In this tutorial we will present the key elements that define a probability distribution. First of all, we need to start with giving a broad and general definition: A probability distribution is a function that describes the probabilistic behavior of a random variable X, in a way that it allows us to compute probabilities of the occurrence of all possible (well formed) events. In other words, a probability function gives us a clear and unequivocal mechanism to compute probabilities associated to a certain random variable X. That is what I want you to retain and keep in mind for now.

### Notation

Now, let us talk about notation a little bit. So, assume that X is a random variable and we are working with its distribution. Say that \(f\) is the distribution of X. So, usually, you will see reference to \({{f}_{X}}\), where X appears indicating __specifically__ that \(f\) is the distribution of X. It does not always happens like that, but when the distribution function has a subscript, that means to refer the actual random variable it corresponds to.

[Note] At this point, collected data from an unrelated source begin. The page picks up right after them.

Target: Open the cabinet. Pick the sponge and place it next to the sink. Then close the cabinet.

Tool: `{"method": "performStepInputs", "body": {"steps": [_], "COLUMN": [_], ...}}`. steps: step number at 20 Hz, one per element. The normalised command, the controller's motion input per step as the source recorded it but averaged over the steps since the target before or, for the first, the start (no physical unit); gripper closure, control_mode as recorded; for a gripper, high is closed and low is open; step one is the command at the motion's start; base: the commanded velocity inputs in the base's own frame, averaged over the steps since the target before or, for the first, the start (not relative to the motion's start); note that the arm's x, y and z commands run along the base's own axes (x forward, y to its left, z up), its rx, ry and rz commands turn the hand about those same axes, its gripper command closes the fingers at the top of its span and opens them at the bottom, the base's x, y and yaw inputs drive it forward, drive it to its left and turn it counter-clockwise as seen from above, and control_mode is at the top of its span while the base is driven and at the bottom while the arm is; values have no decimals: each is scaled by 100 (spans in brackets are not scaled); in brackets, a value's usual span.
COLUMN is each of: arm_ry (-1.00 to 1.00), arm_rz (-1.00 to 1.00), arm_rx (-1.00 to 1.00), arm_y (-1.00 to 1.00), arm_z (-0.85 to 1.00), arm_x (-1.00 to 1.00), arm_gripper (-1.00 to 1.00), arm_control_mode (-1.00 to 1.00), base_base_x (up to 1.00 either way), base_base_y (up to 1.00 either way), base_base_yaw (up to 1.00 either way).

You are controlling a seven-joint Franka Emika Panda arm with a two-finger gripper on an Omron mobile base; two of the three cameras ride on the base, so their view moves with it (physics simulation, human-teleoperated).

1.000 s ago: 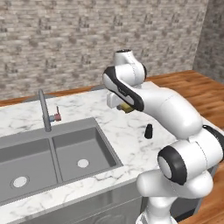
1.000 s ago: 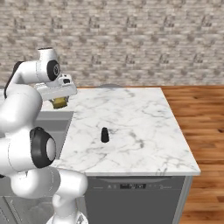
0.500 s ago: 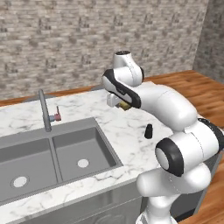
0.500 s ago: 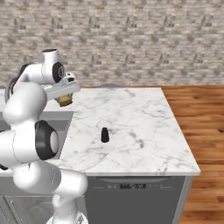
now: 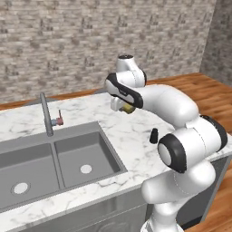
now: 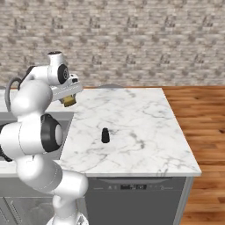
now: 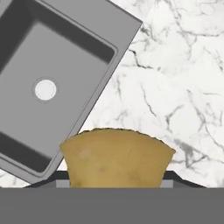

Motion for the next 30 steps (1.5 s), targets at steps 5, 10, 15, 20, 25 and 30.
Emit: {"method": "performStepInputs", "body": {"steps": [5,10,15,20,25,30], "arm_ry": [0,0,0,3,6,7], "arm_rz": [0,0,-1,-3,-7,-21], "arm_rx": [0,0,0,0,0,0], "arm_y": [-3,-12,0,0,0,0], "arm_z": [-28,-67,-65,-61,-38,-1], "arm_x": [0,0,0,8,17,33], "arm_gripper": [100,100,100,100,100,100], "arm_control_mode": [-100,-100,-100,-100,-100,-100], "base_base_x": [0,0,0,0,0,0], "base_base_y": [0,0,0,0,0,0], "base_base_yaw": [0,0,0,0,0,0]}}
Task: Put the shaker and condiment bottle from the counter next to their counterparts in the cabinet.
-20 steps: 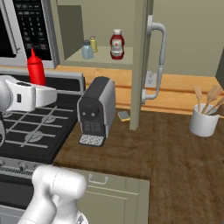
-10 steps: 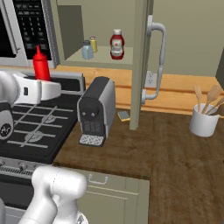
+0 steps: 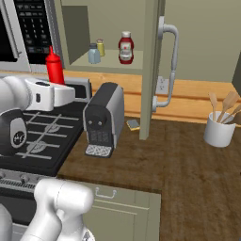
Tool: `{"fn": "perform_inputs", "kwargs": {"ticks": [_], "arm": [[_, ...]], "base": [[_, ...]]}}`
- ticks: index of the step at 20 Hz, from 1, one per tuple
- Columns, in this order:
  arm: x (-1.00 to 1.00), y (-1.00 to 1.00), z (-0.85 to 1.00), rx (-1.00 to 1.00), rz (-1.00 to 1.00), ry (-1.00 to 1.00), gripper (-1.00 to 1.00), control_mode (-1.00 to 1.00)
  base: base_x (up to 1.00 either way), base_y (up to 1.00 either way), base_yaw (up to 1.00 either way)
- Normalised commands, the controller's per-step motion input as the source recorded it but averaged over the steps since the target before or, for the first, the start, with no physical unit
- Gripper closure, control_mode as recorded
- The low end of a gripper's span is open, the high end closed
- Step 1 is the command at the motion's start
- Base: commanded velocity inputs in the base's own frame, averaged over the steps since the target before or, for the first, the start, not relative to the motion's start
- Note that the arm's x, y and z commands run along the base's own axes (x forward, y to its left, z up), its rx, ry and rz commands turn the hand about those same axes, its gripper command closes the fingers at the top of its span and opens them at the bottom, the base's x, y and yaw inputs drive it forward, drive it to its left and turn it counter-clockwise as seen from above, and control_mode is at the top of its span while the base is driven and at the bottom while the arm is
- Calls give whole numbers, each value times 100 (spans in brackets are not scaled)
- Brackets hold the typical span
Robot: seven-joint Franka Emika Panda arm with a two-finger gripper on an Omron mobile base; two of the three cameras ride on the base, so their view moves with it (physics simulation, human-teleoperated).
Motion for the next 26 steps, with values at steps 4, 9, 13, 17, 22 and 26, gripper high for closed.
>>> {"fn": "perform_inputs", "kwargs": {"ticks": [4,9,13,17,22,26], "arm": [[11,-38,8,0,0,0,100,-100],[25,-21,27,0,0,0,100,-100],[37,2,21,0,0,4,100,-100],[9,5,0,-1,0,2,100,-100],[42,-1,-6,0,0,-2,100,-100],[49,0,0,0,0,-1,100,-100]], "base": [[0,0,0],[0,0,0],[0,0,0],[0,0,0],[0,0,0],[0,0,0]]}}
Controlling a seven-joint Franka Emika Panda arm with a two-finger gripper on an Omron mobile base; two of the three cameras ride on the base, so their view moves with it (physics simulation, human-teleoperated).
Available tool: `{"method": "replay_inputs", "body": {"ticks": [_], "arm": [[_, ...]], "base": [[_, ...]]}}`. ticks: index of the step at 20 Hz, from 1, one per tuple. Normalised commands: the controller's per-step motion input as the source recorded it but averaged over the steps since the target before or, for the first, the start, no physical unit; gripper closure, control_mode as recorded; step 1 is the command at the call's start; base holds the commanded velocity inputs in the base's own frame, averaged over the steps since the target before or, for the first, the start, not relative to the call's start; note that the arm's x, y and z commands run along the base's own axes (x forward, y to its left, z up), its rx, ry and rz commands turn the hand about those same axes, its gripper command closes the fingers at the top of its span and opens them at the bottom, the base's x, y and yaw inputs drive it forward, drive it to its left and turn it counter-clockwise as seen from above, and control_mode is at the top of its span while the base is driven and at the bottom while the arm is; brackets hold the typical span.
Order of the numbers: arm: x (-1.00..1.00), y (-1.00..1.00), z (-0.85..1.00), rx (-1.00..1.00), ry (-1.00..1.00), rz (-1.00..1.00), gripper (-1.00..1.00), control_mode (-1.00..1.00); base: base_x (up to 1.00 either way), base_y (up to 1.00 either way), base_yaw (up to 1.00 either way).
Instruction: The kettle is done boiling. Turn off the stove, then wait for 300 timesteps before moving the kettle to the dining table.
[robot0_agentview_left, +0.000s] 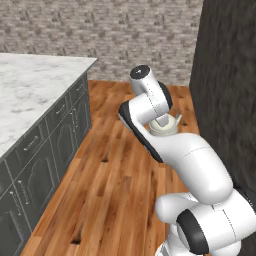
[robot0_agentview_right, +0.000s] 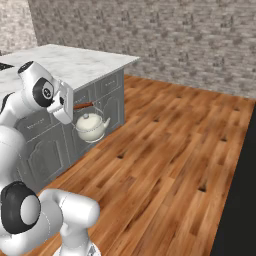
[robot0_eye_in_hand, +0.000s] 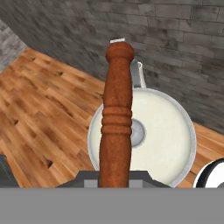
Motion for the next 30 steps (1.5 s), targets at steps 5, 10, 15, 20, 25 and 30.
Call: {"method": "replay_inputs", "body": {"ticks": [5, 10, 15, 20, 25, 30], "arm": [[0.0, 0.0, 0.0, 0.0, 0.0, 0.0, 1.0, 1.0], [0.0, 0.0, 0.0, 0.0, 0.0, 0.0, 1.0, 1.0], [0.0, 0.0, 0.0, 0.0, 0.0, 0.0, 1.0, 1.0], [0.0, 0.0, 0.0, 0.0, 0.0, 0.0, 1.0, 1.0], [0.0, 0.0, 0.0, 0.0, 0.0, 0.0, 1.0, 1.0], [0.0, 0.0, 0.0, 0.0, 0.0, 0.0, 1.0, 1.0]], "base": [[0.71, -0.59, 0.24], [0.73, -0.56, 0.24], [0.7, -0.6, 0.24], [0.69, -0.58, 0.23], [0.68, -0.59, 0.24], [0.67, -0.59, 0.24]]}}
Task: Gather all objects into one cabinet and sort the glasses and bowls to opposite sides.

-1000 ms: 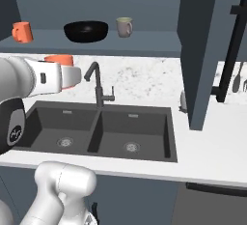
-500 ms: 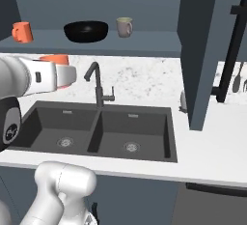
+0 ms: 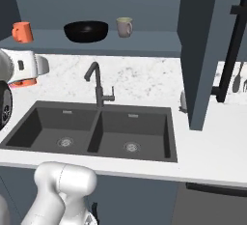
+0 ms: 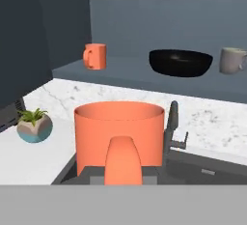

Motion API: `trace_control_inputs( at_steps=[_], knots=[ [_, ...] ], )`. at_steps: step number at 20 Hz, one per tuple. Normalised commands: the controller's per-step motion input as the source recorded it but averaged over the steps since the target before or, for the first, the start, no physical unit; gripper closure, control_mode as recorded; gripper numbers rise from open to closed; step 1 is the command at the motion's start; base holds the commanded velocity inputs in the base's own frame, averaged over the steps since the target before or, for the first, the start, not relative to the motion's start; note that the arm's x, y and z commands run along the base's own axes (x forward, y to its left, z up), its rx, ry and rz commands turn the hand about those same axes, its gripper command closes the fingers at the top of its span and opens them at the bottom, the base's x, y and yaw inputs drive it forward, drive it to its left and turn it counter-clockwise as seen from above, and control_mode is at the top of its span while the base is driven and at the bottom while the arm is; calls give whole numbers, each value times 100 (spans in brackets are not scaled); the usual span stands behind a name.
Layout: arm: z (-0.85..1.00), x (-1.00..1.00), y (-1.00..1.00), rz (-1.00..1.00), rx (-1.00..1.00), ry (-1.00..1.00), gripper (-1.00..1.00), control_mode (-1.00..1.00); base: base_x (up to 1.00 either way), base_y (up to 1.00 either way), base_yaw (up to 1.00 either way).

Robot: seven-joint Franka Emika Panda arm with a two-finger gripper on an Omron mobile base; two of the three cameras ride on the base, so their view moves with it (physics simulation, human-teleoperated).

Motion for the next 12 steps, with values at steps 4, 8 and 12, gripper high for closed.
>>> trace_control_inputs(
  at_steps=[4, 8, 12],
  knots=[
    [27, 16, 58, 17, 7, 13, 100, -100, 0, 0, 0],
    [16, 3, 36, 4, 5, -3, 100, -100, 0, 0, 0],
    [6, 1, 30, 2, 8, -11, 100, -100, 0, 0, 0]
  ],
)
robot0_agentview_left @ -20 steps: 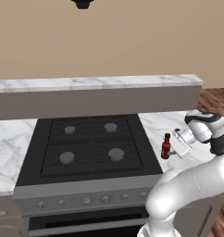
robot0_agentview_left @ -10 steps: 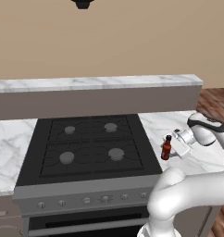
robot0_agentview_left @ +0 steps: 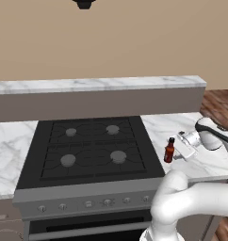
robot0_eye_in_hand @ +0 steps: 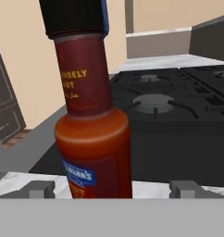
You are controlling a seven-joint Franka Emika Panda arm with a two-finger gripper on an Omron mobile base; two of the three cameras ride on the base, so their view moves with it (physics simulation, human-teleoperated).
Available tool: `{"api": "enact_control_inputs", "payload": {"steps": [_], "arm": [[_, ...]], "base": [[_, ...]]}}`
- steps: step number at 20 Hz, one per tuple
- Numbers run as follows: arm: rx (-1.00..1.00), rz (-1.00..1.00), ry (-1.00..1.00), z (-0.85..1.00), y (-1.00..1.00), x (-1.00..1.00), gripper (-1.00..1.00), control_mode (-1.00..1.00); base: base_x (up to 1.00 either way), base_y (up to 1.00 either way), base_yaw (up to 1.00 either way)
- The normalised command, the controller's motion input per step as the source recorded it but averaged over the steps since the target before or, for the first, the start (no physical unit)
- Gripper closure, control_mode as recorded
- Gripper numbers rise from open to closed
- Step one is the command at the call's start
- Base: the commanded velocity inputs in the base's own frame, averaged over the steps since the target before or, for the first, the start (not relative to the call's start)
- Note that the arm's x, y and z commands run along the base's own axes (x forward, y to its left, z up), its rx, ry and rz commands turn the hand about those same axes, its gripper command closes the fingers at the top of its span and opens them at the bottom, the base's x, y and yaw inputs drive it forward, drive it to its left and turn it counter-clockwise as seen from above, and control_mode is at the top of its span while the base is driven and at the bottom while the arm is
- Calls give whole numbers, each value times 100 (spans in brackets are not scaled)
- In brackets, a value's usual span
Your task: Take 2 condiments from the cabinet and move them on the counter near the stove.Make sure the condiments are lined up with each other, next to each other.
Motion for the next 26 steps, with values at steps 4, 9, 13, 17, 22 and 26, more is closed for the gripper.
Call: {"api": "enact_control_inputs", "payload": {"steps": [4,9,13,17,22,26], "arm": [[2,0,0,0,-21,0,-100,-100],[1,0,0,0,-27,0,-100,-100],[1,0,0,0,-31,0,-100,-100],[0,0,-1,21,-18,-13,-100,-100],[0,-12,-3,78,0,-78,-100,-100],[0,-32,1,87,0,-99,-100,-100]], "base": [[0,0,0],[0,0,0],[0,0,0],[0,0,0],[0,0,0],[0,0,0]]}}
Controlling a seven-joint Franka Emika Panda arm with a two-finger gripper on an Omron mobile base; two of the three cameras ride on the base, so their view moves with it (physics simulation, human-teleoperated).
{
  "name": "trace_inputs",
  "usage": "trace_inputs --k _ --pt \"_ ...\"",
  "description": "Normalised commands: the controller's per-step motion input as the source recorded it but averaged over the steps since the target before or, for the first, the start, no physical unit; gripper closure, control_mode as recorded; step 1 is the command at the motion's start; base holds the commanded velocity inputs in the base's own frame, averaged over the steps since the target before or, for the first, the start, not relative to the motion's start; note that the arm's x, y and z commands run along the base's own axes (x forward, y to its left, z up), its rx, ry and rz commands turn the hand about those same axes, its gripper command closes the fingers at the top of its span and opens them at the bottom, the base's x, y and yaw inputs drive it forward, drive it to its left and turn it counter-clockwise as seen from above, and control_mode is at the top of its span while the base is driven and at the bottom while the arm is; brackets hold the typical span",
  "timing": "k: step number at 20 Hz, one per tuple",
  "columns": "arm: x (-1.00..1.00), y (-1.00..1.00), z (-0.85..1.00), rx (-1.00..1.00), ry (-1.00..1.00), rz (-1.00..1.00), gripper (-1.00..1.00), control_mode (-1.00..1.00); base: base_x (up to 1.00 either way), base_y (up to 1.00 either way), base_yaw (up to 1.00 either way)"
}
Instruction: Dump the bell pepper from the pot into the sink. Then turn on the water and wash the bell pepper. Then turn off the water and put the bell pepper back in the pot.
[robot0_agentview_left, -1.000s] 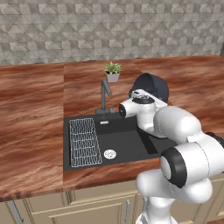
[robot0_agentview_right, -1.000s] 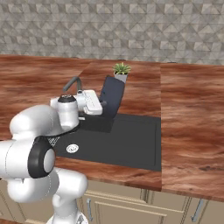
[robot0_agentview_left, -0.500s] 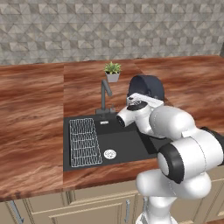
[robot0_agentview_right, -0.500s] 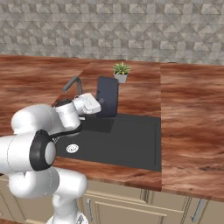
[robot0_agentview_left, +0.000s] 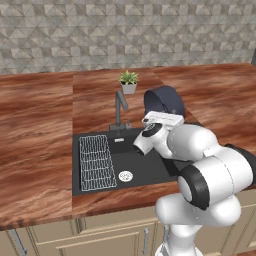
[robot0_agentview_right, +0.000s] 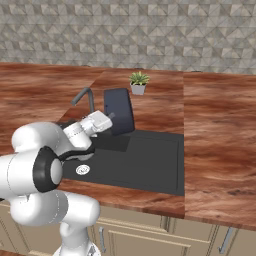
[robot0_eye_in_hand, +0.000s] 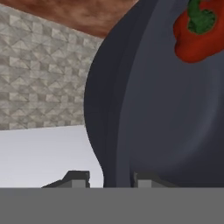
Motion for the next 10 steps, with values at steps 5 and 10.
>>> trace_inputs --k 5,10 --pt "0.00 0.23 0.20 -0.05 0.00 0.01 1.00 -1.00 0.00 0.00 0.00" --pt "0.03 0.22 0.11 -0.02 0.01 0.00 1.00 -1.00 0.00 0.00 0.00"
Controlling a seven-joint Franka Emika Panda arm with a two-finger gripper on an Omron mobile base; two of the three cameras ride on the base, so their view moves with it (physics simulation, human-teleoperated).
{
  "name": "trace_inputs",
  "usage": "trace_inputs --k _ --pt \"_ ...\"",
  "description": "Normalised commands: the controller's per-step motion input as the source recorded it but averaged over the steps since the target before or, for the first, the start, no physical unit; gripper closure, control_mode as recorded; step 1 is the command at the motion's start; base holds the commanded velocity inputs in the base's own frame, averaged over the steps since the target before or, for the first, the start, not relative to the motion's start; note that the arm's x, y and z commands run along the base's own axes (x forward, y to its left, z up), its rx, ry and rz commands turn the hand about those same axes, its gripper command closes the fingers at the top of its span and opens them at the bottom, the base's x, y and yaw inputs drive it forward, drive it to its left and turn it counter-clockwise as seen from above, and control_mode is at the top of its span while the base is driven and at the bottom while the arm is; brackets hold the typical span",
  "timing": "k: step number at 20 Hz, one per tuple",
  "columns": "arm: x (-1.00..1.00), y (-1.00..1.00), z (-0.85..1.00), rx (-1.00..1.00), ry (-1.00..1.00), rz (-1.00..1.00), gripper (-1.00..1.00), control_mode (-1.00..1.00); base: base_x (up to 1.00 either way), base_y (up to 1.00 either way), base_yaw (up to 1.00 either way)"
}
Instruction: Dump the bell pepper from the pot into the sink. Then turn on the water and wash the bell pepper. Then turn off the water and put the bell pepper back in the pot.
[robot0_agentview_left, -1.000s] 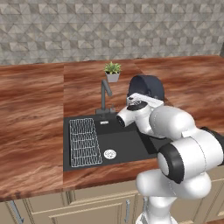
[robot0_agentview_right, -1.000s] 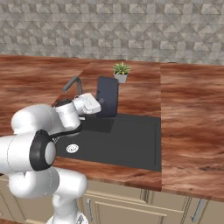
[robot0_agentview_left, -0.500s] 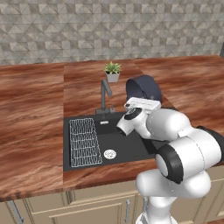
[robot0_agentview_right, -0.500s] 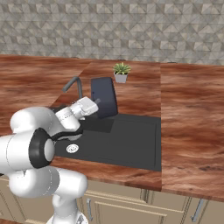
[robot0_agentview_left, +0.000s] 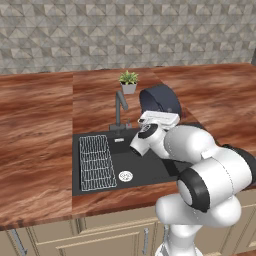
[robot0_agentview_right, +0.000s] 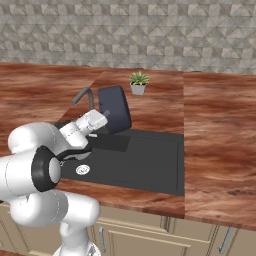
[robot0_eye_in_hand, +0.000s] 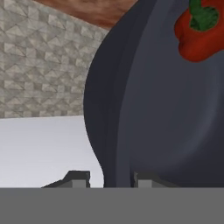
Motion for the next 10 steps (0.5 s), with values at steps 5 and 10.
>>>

### Distinction Between Discrete and Continuous Random Variables

We need to be precise from now on in terms of the notation we use. The term "probability distribution" is some sort of a umbrella term that is used carelessly in many contexts, but we will try to not to be too loose about it, so we don't get confused. So, let's record this on our mind: When a random variable X is a *continuous random variable*, then we will use a __density function__ \({{f}_{X}}\) to calculate probabilities associated to it. On the other hand, when a random variable Y is a *discrete random variable*, then we will use a __probability function__ \({{g}_{Y}}\) to calculate probabilities associated to it. Density functions and probability functions work in a different way, although they work in a COMPLETELY analogous way. I promise.

Remember, discrete random variables use *probability functions*, and continuous random variables use *density functions*. So for instance, a Poisson random variable uses a probability function and a Binomial random variable uses a probability function. Or a normally distributed random variable uses a density function.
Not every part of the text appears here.